How Do A Lot Of young People Become Homeless?

  1. profile image49
    misslady142posted 8 years ago

    How Do A Lot Of young People Become Homeless?

    how do the young people become homeless today

  2. Mr. Happy profile image82
    Mr. Happyposted 8 years ago

    I met a homeless "kid" about six years ago I remember ... his father died at the age of five or six and his mother was a crack/heroin addict ... he was on the street because there was nobody he could go to.
      I let him live with me for a while, bailed him out of jail, talked to him as much as I could and I am proud to say he now has a kid, waiting a second. He's a great father (considering he never had one for long), he works, lives with his girlfriend, he no longer gets into fights or any sort of trouble.
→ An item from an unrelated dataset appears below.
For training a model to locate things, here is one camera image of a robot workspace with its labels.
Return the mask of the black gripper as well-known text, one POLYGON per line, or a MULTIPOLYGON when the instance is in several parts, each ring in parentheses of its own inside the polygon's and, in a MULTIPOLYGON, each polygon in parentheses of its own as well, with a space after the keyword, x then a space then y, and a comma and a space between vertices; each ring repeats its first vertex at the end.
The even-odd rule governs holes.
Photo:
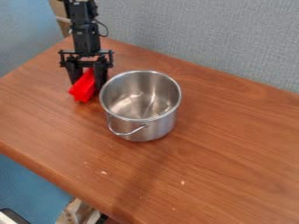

He began reading the Qur-an and as much as I dislike religions I still think it is better than running "wild" on the street.
      I am glad he straightened-out.

  3. ddsurfsca profile image75
    ddsurfscaposted 8 years ago

    While researching another subject about homeless vets, I found that the young people are #2 in numbers.  Most of them said it was because they had no idea of what to do after high school or never finished high school, and their parents, accusing them of being lazy, or simply told them once they were 18 out they go.  They had no skills or education or knowledge of what to do or how to get a job, and most I found had been latchkey kids

  4. Mike Lickteig profile image85
    Mike Lickteigposted 8 years ago

    young people are usually running from something when they leave home, often violence or sexual abuse.  They frequently feel it is dangerous for them to remain home, and when they decide they have to leave, it is very difficult to go back.  Frequently parents feel as if the child is "admitting they were wrong" by coming back home, when the problem is not with the child, but with how the child relates to them.

    It is an extremely complex issue, and it is one that affects as many as three million teens in America.  When I was a teenager, my best friend left home at the age of 14.  He  was intelligent and powerful and these were advantages to his survival on the streets, but he was still a teenager.  He tried to return home but could never stay, the problems were too great.